Furthermore, the brand is transparent about its donations and frequently updates customers on every dollar spent on their purchase.

To date, the brand has donated $300,000 from its Freedom Melon collection sales, which was launched in November 2023. 100% of profits from every purchase of the collection will be donated to Pious Projects of America.

It’s important to note that the brand’s increasing sales proves customers’ willingness to spend on more ethical items if given the option. These positive effects similarly impact attitude, trust, and behavioural intention toward the brand.

On the other hand, an example of a brand caught in turmoil for being dishonest is Volkswagen. In 2015, the German automaker was caught cheating on emissions tests. The brand had deliberately installed software that changed how the engine ran when undergoing an emissions test to make it look like a low-emissions vehicle.

Volkswagen had marketed its diesel engines as “clean diesel”, a more eco-friendly alternative to gasoline engines. However, it was later revealed that the vehicles emitted dangerous pollutants up to 150 levels higher than the average vehicle. The company had misled consumers and regulators.

Various studies correlate the implication of this gas emission with air pollutants and children’s health within the area where the vehicles were sold. Hence, it’s important to reiterate that dishonest practices can and will impact society and the environment at large.

When it comes to transparency, consumers want to know that you’re committed to sustainability across the board. Otherwise, brands who are in it just for the label or trend are bound to face repercussions.

3. Take a Stand

Instead of remaining neutral on global issues, taking a stand can help to build stronger connections with consumers who share the same values.

Ethical consumers are belief-driven buyers, which means they choose, change, avoid, or boycott a brand based on said brand’s stand on societal issues.

In 2018, a study by Accenture found that 63% of consumers want brands to take a stand on the social, cultural, environmental, and political issues they care about the most.

Ben & Jerry’s has a long history of taking a stand on social and political issues.
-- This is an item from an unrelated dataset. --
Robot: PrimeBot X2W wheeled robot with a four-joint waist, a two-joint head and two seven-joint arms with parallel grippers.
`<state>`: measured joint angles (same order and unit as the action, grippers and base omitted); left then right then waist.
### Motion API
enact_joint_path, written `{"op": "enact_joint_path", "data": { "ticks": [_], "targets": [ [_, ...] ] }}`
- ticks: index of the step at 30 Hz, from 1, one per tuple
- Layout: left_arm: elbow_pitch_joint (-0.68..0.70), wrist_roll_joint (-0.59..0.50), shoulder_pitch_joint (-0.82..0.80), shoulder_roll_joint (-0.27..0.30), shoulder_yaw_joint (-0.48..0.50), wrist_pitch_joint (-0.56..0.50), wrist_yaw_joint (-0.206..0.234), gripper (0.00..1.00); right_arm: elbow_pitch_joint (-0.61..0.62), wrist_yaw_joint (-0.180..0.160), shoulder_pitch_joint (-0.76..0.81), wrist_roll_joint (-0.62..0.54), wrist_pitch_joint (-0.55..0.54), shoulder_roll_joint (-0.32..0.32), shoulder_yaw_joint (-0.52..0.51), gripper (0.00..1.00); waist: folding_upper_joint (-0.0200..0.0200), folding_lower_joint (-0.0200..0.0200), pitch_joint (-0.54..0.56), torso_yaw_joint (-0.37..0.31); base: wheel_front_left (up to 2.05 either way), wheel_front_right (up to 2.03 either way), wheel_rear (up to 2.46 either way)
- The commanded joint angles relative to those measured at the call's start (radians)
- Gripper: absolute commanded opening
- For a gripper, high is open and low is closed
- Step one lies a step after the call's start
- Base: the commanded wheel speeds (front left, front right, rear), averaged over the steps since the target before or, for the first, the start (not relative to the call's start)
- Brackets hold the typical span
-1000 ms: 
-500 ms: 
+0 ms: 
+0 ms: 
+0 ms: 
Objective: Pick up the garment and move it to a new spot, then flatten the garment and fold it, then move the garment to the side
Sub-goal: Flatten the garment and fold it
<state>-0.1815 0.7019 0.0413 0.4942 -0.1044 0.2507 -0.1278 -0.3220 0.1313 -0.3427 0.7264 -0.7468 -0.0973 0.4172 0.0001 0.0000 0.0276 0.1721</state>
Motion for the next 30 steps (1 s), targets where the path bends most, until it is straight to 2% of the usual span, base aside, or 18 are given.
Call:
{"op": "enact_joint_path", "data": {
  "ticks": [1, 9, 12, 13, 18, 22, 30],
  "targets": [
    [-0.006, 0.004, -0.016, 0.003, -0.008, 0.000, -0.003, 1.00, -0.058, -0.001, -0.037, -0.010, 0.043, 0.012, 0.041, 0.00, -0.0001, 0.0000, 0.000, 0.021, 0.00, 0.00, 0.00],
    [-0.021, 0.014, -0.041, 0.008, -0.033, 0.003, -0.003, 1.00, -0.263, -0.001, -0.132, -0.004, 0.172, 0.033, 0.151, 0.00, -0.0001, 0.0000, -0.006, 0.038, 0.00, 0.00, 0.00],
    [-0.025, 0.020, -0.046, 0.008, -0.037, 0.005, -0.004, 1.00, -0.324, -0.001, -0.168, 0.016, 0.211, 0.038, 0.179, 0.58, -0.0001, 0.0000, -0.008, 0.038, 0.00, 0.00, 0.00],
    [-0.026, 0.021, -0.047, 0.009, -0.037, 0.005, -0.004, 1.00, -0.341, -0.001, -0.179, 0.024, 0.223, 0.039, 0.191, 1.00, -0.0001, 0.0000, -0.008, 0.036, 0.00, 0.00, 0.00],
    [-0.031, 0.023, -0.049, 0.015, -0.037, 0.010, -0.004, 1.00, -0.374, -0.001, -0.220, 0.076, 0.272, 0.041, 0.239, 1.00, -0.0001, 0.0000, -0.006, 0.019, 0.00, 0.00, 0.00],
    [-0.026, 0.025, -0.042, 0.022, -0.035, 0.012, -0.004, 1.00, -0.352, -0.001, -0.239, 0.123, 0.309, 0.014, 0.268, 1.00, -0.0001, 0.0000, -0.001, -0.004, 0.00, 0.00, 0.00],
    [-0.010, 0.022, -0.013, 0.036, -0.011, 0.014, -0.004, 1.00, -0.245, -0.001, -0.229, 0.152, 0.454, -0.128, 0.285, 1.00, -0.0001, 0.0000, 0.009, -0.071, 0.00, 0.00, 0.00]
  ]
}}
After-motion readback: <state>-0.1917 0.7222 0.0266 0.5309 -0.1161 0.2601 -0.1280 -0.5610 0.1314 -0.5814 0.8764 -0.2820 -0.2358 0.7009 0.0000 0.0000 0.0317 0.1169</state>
The Vermont brand has been actively engaged and supports social justice movements around the world, including Fairtrade. Those efforts have cemented Ben & Jerry’s reputation as an ethical brand.

Additionally, The Ben & Jerry’s Foundation, which is steered by its employees, has championed various social justice movements. In 2022, the foundation granted approximately $4.35M to support progressive, justice-focused grassroots organising around the United States. 

Concurrently, brands should judiciously consider the potential risks and rewards of taking a stand on global contemporary issues, and be prepared to stand their ground.

Spanish clothing brand Zara has faced major backlash for its recent advertising campaign, which depicted images from the ongoing genocide in Palestine. The campaign’s photos featured mannequins wrapped in white – imagery that resembled a Muslim burial shroud.

Ethical consumers were quick to call out, boycott, as well as protest outside Zara’s stores in response to the campaign. The widespread criticism led the brand to apologise and remove the campaign indefinitely. Still, ethical consumers question Zara’s moral stance, which was seen as deliberate and insensitive. 

The Future of Ethical Consumerism

In conclusion, implementing sustainable and ethical practices is no longer optional, but vital for business strategies across various sectors.

The primary key to understanding contemporary consumers is identifying these critical shifts in values, actions, and expectations. Brands that align with these consumer principles will likely build a more meaningful connection with their audience.

Moreover, adopting this ethical approach, being authentic, transparent, and taking a stand, enables brands to build a committed consumer base. As research has shown, consumers are more loyal to the brands they buy from and are willing to allow them time to develop their ethical approach.

By authentically embedding these principles into their core operations, brands who thrive on ethical consumerism will emerge as leaders in the new consumer landscape in 2024 and beyond.